Ребёнок шевельнулся, открыл глаза, такие же чёрные и большие, как у матери, увидел чужое лицо, захныкал. У пани Стефы никогда не было детей, но она инстинктивно стала расстёгивать кофточку, прижала холодное личико девочки к тёплой груди. Полицаи прошли мимо…

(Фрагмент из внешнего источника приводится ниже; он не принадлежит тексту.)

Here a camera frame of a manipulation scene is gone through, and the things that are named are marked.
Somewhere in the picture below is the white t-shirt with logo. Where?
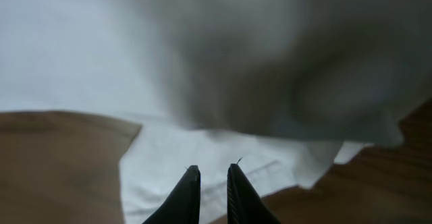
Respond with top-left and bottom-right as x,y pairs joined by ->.
1,0 -> 431,223

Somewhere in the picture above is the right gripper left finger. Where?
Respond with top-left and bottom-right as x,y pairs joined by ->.
142,165 -> 200,224

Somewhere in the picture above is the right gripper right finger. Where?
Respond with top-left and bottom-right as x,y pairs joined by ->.
227,163 -> 281,224

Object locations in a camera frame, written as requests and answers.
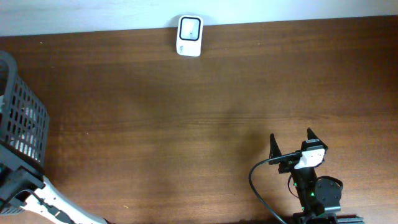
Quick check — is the dark grey plastic basket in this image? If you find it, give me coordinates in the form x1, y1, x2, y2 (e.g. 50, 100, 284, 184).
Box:
1, 51, 50, 172

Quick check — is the white barcode scanner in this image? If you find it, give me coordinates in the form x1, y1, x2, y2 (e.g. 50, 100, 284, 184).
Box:
176, 15, 203, 57

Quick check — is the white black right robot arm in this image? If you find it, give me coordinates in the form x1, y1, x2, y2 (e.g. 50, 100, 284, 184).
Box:
269, 128, 364, 224

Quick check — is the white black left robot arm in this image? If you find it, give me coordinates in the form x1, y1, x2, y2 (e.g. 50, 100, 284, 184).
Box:
1, 144, 108, 224

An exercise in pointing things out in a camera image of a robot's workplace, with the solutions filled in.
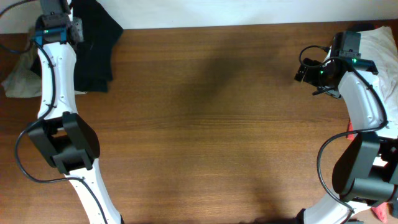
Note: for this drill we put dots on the red garment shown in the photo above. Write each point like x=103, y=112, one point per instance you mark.
x=381, y=211

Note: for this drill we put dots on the black trousers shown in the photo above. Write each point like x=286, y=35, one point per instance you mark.
x=92, y=69

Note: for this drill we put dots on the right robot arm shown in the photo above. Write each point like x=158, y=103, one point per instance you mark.
x=365, y=175

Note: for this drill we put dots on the white folded garment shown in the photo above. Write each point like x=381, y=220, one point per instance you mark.
x=379, y=46

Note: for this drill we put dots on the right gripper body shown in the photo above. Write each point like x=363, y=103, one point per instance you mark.
x=316, y=75

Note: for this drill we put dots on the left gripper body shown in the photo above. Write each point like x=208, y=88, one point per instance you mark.
x=73, y=20

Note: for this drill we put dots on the folded beige trousers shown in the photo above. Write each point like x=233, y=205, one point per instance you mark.
x=25, y=79

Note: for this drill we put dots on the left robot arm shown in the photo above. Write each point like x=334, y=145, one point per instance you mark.
x=63, y=138

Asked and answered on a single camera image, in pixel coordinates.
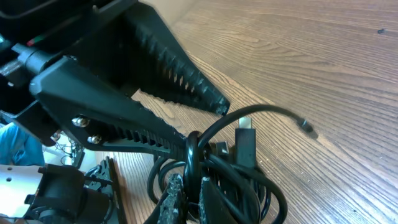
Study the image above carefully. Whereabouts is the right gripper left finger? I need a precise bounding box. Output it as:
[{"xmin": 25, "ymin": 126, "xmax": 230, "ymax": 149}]
[{"xmin": 30, "ymin": 57, "xmax": 185, "ymax": 160}]

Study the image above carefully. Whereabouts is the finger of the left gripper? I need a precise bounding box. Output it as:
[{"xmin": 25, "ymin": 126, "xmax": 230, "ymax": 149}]
[{"xmin": 198, "ymin": 177, "xmax": 236, "ymax": 224}]

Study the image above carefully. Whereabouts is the black usb cable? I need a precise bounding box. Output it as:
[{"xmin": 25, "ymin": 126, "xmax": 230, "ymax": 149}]
[{"xmin": 146, "ymin": 104, "xmax": 315, "ymax": 224}]

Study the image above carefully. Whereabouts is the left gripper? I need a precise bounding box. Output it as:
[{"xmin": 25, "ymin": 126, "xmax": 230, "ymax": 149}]
[{"xmin": 85, "ymin": 156, "xmax": 187, "ymax": 224}]

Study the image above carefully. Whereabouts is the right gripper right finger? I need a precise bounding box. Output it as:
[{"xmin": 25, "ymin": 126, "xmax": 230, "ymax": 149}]
[{"xmin": 67, "ymin": 1, "xmax": 230, "ymax": 116}]

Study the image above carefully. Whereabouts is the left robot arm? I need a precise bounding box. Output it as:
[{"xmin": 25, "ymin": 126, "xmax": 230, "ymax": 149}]
[{"xmin": 1, "ymin": 157, "xmax": 235, "ymax": 224}]

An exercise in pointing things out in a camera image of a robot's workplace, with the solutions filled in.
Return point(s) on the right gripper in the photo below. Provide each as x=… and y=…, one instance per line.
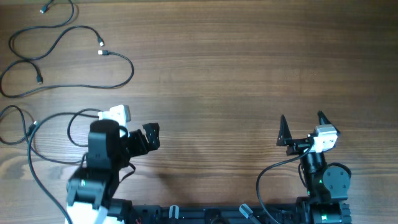
x=285, y=138

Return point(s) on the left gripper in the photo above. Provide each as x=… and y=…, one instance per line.
x=152, y=138

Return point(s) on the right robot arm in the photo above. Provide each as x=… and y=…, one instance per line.
x=327, y=184

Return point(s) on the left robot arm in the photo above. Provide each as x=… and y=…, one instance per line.
x=91, y=188

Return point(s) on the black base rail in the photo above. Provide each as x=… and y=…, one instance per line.
x=285, y=213

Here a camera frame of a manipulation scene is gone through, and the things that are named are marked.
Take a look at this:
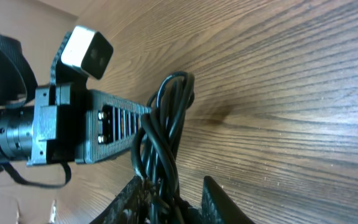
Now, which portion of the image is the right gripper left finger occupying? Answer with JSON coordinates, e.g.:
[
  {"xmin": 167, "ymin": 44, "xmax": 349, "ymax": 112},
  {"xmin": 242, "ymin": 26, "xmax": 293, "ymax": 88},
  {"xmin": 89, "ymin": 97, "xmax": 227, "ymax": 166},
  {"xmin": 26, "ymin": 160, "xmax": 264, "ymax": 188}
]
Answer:
[{"xmin": 90, "ymin": 176, "xmax": 150, "ymax": 224}]

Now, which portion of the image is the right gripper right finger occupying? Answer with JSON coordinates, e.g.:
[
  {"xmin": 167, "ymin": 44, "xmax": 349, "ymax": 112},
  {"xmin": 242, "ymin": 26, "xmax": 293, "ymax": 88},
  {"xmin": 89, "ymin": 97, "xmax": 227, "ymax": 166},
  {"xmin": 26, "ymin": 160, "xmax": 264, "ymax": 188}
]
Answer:
[{"xmin": 201, "ymin": 176, "xmax": 254, "ymax": 224}]

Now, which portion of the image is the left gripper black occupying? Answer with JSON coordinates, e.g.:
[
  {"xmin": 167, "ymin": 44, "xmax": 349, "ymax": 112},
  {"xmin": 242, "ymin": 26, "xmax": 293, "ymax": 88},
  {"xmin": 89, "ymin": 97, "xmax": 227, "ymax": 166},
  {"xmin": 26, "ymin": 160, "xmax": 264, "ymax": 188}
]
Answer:
[{"xmin": 27, "ymin": 82, "xmax": 151, "ymax": 166}]

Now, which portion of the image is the black cable bundle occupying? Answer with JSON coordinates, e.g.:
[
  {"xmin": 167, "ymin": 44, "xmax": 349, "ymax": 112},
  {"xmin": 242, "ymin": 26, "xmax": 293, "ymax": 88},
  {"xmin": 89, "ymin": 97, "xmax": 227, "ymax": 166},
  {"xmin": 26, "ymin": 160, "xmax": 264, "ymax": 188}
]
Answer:
[{"xmin": 127, "ymin": 72, "xmax": 201, "ymax": 223}]

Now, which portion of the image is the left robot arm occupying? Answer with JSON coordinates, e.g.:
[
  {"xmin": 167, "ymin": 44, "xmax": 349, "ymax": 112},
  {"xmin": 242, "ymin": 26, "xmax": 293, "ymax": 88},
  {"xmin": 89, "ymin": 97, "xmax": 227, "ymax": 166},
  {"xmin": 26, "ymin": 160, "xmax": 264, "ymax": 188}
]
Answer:
[{"xmin": 0, "ymin": 32, "xmax": 150, "ymax": 171}]

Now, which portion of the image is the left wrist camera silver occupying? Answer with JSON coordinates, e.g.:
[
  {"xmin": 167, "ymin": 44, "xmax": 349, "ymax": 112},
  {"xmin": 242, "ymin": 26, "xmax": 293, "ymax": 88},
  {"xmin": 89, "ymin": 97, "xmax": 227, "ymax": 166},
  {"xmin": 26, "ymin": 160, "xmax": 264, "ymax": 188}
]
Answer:
[{"xmin": 60, "ymin": 26, "xmax": 114, "ymax": 80}]

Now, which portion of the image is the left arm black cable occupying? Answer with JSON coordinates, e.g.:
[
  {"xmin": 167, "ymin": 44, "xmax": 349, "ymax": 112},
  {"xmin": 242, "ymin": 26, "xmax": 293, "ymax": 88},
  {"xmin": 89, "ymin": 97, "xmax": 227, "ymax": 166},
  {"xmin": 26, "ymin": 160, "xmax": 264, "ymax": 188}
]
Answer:
[{"xmin": 1, "ymin": 161, "xmax": 72, "ymax": 189}]

Пани Стефа попятилась, выбралась из толпы и пошла к своему дому, возле которого всё так же лежало корыто и по нему барабанила капель.

Дон! Дон! Дон!

2

Юра видел, как из гетто выводили людей. Среди них была его мама и маленькая сестричка Мариошка, которая родилась почти перед самой войной. Мама была не еврейка, а молдаванка или румынка. Она и сама не знала, потому что родители её потерялись в гражданскую войну и она воспитывалась в детдоме. А отец у Юры был русский, голубоглазый, рыжеусый. И Юра был похож на отца — тоже голубоглазый, курносый, но усов у него, конечно, не было, и поэтому мама говорила, что подбородок и губы у него её, мамины.

Когда родилась Мариошка, похожая на маму так, будто просто маму взяли и уменьшили, все только ахали и охали вокруг Мариошки, даже папа полюбил её больше, чем Юру. Юра уже хотел рассердиться на родителей, а заодно и на сестрёнку, но началась война. В первый же день папа ушёл в военкомат, и больше они его не видели, а маму с Мариошкой, когда пришли немцы, забрали в гетто.